Jak firmy skutecznie skalują sztuczną inteligencję
Większość przedsiębiorstw wciąż nie potrafi przejść od fazy eksperymentów z AI do skutecznego wdrożenia na szeroką skalę. Tylko 8% firm uznano za liderów, którzy wdrożyli wiele strategicznych inicjatyw AI. Dla pozostałych 92% barierą są rozproszone działania, brak przygotowanej infrastruktury oraz niedostateczna dojrzałość kompetencyjna zespołów.
Znaczenie strategii rozwoju talentów
Rozwój kompetencji zespołu okazał się ważniejszy niż poziom inwestycji technologicznych. Firmy uznane za liderów czterokrotnie lepiej zarządzają talentami i dwa razy częściej wdrażają ustrukturyzowane programy szkoleniowe. Kluczowe znaczenie ma również dostosowanie kultury organizacyjnej do pracy z AI.
Fundamenty danych jako warunek skalowania
Niedojrzała infrastruktura danych jest najczęściej wskazywaną przeszkodą w skalowaniu AI. 70% firm zdaje sobie sprawę z konieczności wzmocnienia fundamentów danych, ale tylko liderzy rozwijają zaawansowane rozwiązania jak retrieval-augmented generation (RAG) czy knowledge graphs. Umiejętność integracji różnych źródeł danych, w tym danych syntetycznych, jest kolejnym wyróżnikiem.
Ukierunkowane inwestycje przynoszą większe zyski
Skupienie się na kilku kluczowych zastosowaniach AI zapewnia lepszy zwrot z inwestycji niż próba szerokiego wdrożenia. Liderzy koncentrują się na tzw. strategicznych zakładach, czyli długoterminowych inwestycjach w krytyczne procesy firmy, co pozwala osiągać wyniki przewyższające prognozy.
Odpowiedzialne AI jako czynnik wzrostu
Dojrzałe podejście do odpowiedzialności w AI przekłada się nie tylko na zgodność z przepisami, ale i wzrost zaufania klientów, poprawę jakości produktów oraz efektywniejsze pozyskiwanie talentów. Zamiast ograniczać się do list kontrolnych, liderzy integrują zasady Responsible AI bezpośrednio z procesem rozwoju technologii.

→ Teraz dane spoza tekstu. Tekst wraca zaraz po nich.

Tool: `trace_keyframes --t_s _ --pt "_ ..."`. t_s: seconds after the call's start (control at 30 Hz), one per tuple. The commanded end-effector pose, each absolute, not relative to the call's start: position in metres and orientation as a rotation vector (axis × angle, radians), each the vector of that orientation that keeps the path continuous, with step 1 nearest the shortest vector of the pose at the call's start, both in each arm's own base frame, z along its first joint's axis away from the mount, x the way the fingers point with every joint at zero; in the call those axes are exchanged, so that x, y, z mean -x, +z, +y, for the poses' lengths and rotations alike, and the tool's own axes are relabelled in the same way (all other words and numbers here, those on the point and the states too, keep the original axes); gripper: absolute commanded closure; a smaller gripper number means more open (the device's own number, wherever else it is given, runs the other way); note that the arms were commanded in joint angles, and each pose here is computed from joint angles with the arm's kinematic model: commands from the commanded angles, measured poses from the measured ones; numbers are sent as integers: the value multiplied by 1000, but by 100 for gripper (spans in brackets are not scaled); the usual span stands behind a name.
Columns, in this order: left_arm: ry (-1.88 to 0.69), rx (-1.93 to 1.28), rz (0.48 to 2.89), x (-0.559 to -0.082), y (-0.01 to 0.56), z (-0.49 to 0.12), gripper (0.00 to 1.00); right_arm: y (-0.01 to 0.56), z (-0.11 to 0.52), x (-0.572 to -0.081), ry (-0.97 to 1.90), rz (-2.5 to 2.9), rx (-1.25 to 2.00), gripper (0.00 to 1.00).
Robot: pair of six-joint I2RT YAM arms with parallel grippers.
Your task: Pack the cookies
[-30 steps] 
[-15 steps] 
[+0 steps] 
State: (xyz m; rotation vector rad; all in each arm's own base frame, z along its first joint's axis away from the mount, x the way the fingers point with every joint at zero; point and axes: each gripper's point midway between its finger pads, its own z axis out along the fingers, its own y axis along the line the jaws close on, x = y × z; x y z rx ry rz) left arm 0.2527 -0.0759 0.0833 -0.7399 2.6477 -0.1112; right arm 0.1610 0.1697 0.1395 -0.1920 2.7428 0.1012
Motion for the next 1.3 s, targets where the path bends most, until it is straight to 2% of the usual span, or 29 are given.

Nowa architektura agentowa zmienia reguły gry
Liderzy coraz częściej wdrażają agentic AI – sieci autonomicznych agentów AI, które samodzielnie zarządzają całymi procesami. Takie podejście pozwala osiągnąć większą produktywność i redukcję kosztów dzięki inteligentnej współpracy pomiędzy systemami AI, dostosowanej do specyfiki danej branży.
Raport pokazuje, że organizacje wdrażające rekomendacje liderów mogą liczyć na znaczące korzyści: wzrost produktywności o 13%, przychodów o 12%, poprawę doświadczenia klienta o 11% i redukcję kosztów także o 11% w ciągu 18 miesięcy. Sukces wymaga jednak wyjścia poza testy i stworzenia świadomej strategii AI obejmującej ludzi, dane i cele biznesowe.